Python fnmatch — Deep Dive

fnmatch internals, regex compilation, platform behavior differences, and advanced pattern matching strategies for production code.

How fnmatch works internally

Under the hood, fnmatch.fnmatch() converts the wildcard pattern to a regular expression using fnmatch.translate() and then matches with re.match(). The translated regex is cached via functools.lru_cache, so repeated calls with the same pattern are fast.

The translation process:

import fnmatch

# Pattern: *.py
# Translates to: (?s:.*\.py)\Z
print(fnmatch.translate("*.py"))

# Pattern: data_[0-9]?.csv
# Translates to: (?s:data_[0-9].\.csv)\Z
print(fnmatch.translate("data_[0-9]?.csv"))

The (?s:...) wrapper enables DOTALL mode (. matches newlines too), and \Z anchors to the absolute end of the string.

The caching mechanism

Starting with Python 3.9, fnmatch uses functools.lru_cache(maxsize=256) for the compiled regex patterns. Previous versions used a manual dict cache with a size limit of 100:

# Effective behavior:
@functools.lru_cache(maxsize=256)
def _compile_pattern(pat):
    res = translate(pat)
    return re.compile(res).match

This means the first call with a new pattern pays the regex compilation cost (~10-50μs), but subsequent calls with the same pattern just do a dict lookup (~0.1μs).

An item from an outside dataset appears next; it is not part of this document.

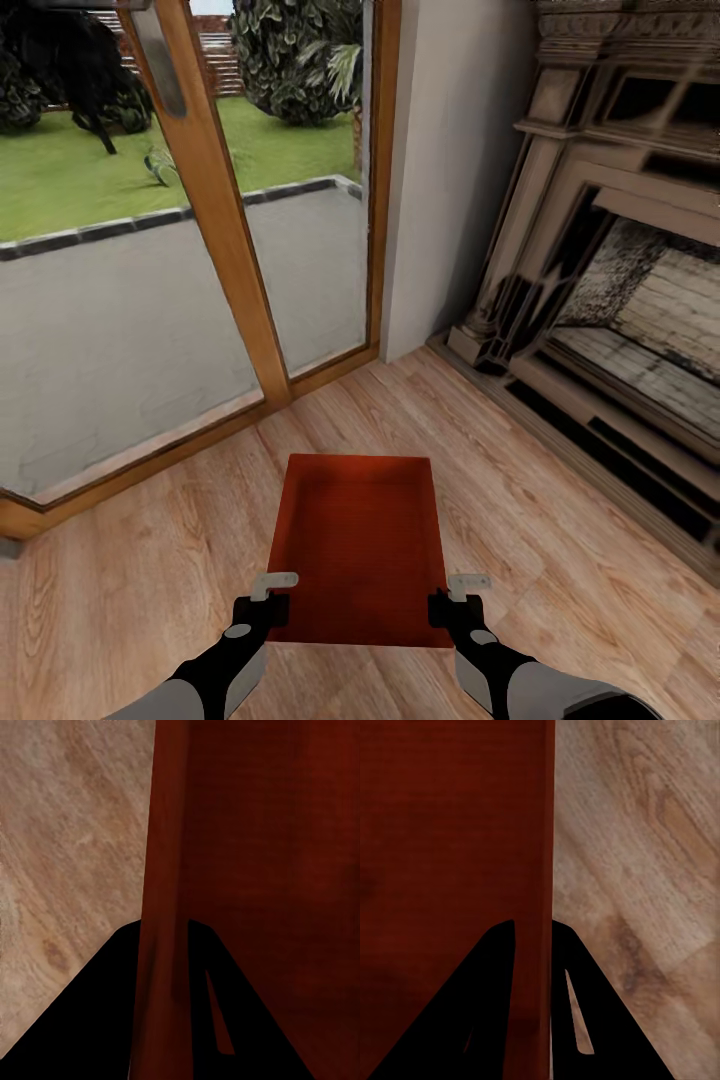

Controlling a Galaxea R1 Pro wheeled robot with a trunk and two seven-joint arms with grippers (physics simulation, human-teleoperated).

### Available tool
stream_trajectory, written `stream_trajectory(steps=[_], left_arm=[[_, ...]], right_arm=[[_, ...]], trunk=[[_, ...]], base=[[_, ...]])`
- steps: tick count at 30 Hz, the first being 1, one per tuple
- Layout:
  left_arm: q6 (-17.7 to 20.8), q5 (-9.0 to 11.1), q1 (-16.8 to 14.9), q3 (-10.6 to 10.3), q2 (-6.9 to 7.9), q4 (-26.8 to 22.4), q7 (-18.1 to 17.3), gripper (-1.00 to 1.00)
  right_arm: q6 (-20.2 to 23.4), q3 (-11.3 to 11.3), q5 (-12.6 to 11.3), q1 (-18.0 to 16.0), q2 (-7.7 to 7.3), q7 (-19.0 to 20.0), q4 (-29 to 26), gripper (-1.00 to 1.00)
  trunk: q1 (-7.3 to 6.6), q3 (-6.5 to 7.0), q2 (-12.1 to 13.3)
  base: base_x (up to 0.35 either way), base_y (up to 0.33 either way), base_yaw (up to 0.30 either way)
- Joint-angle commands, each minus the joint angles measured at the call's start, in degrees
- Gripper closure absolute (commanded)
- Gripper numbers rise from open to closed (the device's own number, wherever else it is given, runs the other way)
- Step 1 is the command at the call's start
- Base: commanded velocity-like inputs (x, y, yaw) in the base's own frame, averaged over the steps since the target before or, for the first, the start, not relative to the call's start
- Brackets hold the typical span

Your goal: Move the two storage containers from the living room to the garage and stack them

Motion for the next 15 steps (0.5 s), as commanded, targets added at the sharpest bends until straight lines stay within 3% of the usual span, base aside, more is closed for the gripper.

Platform behavior: case sensitivity

The core behavioral difference between fnmatch and fnmatchcase:

import fnmatch, sys

# fnmatch.fnmatch normalizes case on Windows (os.path.normcase)
# fnmatch.fnmatchcase never normalizes case

# On Windows (os.name == 'nt'):
#   fnmatch("File.TXT", "*.txt") → True  (normcase lowercases)
# On Unix:
#   fnmatch("File.TXT", "*.txt") → False (no normcase)

The implementation:

def fnmatch(name, pat):
    name = os.path.normcase(name)
    pat = os.path.normcase(pat)
    return fnmatchcase(name, pat)

On Windows, os.path.normcase lowercases the string and converts / to \. On Unix, it’s a no-op. This means fnmatch.fnmatch gives platform-appropriate behavior, while fnmatchcase gives consistent cross-platform behavior.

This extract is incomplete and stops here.